If you’ll remember from our post on Monday which previewed some of the most highly anticipated Japanese cars to be revealed this week at the Geneva Motor Show, the Honda Civic Tourer was among their number. Well, it’s finally been unveiled, so let’s see what’s going on with Honda’s new Civic station wagon.
First, though, let’s talk about where Honda is positioned right now as a brand. If you ask most auto enthusiasts who’ve followed the Japanese brand over the past 20 years, most would agree that Honda really peaked in the early 2000s. This was right around the time that the first Civic hybrids were becoming really popular, the CR-V was selling better than ever, and the Accord was both fashionable and functional, and the NSX was still around.
Over the past few years, it feels like Honda has become a little lazy.
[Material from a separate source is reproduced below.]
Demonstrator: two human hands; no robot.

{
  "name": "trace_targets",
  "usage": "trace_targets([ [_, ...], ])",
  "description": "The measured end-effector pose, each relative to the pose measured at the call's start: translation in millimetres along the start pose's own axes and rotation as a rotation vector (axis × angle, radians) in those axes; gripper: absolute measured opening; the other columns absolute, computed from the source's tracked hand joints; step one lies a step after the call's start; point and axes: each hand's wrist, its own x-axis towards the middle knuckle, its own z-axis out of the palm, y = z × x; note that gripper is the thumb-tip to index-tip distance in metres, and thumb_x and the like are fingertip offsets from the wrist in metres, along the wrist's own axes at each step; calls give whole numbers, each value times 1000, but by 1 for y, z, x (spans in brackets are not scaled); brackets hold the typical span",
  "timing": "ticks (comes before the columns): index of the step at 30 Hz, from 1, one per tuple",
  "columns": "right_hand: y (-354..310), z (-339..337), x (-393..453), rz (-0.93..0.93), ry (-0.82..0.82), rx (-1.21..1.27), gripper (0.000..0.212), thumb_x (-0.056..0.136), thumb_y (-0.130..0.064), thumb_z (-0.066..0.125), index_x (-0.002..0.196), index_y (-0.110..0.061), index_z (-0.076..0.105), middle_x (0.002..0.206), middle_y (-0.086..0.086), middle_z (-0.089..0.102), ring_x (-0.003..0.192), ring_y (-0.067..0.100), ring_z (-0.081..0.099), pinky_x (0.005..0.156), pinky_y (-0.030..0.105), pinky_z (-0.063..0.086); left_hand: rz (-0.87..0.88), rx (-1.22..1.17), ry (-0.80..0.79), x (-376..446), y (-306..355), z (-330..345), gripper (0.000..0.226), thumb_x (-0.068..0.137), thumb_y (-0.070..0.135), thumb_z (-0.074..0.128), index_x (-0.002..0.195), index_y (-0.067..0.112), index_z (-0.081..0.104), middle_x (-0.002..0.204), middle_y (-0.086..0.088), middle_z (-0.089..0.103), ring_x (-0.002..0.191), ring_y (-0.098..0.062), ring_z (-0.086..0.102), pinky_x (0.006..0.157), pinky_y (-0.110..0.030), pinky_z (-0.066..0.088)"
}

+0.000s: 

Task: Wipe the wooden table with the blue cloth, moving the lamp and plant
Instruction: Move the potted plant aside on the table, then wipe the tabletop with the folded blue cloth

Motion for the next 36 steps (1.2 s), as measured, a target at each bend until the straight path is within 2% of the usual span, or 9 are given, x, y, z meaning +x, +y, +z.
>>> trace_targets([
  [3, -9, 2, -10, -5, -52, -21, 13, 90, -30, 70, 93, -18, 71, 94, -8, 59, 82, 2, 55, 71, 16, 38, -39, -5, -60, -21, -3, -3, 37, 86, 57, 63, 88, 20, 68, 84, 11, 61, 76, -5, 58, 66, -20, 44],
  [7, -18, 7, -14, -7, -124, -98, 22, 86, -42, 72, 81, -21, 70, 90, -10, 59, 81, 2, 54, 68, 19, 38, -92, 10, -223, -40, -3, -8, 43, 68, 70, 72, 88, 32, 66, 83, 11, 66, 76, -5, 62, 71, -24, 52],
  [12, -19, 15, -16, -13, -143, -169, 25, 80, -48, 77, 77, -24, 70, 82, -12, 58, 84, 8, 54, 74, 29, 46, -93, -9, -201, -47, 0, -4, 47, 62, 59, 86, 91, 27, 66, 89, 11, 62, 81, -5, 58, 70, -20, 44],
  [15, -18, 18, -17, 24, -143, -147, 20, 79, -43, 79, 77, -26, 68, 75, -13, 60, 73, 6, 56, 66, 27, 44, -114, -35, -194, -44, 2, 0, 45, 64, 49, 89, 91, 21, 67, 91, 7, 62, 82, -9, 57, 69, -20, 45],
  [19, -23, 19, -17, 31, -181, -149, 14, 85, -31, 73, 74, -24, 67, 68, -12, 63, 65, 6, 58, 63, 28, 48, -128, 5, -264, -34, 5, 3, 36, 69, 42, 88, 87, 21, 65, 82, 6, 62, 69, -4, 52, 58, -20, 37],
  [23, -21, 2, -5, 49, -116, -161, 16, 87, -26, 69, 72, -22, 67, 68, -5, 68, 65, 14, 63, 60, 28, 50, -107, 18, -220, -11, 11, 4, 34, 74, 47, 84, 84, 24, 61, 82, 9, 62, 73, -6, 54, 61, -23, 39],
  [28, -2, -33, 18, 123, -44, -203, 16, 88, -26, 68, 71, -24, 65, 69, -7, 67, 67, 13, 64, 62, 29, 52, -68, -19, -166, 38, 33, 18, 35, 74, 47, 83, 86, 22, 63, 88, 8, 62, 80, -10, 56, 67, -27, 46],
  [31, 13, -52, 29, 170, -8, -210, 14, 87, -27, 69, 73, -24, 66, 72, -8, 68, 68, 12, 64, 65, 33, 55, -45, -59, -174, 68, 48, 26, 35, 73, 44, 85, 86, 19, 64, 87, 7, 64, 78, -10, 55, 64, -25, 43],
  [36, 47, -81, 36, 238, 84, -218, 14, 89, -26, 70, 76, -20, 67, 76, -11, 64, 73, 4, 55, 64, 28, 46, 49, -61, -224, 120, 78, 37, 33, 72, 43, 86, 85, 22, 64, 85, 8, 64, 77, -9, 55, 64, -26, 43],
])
They were never known for groundbreaking designs, but their functionality isn’t quite where it used to be, either. They’re still great, reliable cars, but they’ve faded from the limelight of 10 years ago. These days the Honda Fit is the only vehicle that I’d say goes above and beyond expectations.
So, where does the European-only Honda Tourer come in through all of this?
Analyzing the Honda Civic Tourer
We can see that the new Tourer station wagon follows a similar theme as the Urban SUV Concept we saw at Detroit in January. The prominent front fascia, the pseudo-slit LED headlights and the swoop-ish design all fit within the themes presented by the Urban SUV Concept.
But, the new Civic Tourer’s inspiration goes back further still, all the way to the Civic hatchback we first saw late in 2011. Like the hatchback, the Tourer wagon features an upwardly sloped belt-line and a downwardly sloped roof-line, to the point where the roof and belt almost converge at the rear of the vehicle. It looks to me like an angular, low-riding Honda Odyssey with a pinched butt.
Now, let me say that I love this converging-line design theme from an aesthetic standpoint, but functionally it leaves you with very poor visibility out the back. That being said, I can appreciate Honda’s focus on design over visibility, especially when the Tourer needs to compete with the likes of Toyota’s Auris Touring and Volkswagen’s Golf Variant, which were both presented at Geneva as well. Plus, with backup camera technology who needs windows?
As far as technical specs, Honda hasn’t provided us with anything at this time. But, chances are that European drivers will get the same powertrain options with the Civic Tourer as they do with the normal 2013 Civic. For gas-inclined drivers that means a 1.4L or 1.8L engine with 98hp and 139hp respectively. For diesel drivers that means a 1.6L or 2.2L engine with 118hp and 148hp respectively.
All in all, I’m not really sure why Honda isn’t bringing the Tourer to the US. After all, the Crosstour isn’t exactly popular; it seems like a sleek station wagon is just what the market needs right now. Or maybe I’m just jealous. Either way, mark your calendars for September, as that’s when we’ll see a final production model of the Europe-bound Honda Tourer in Frankfurt.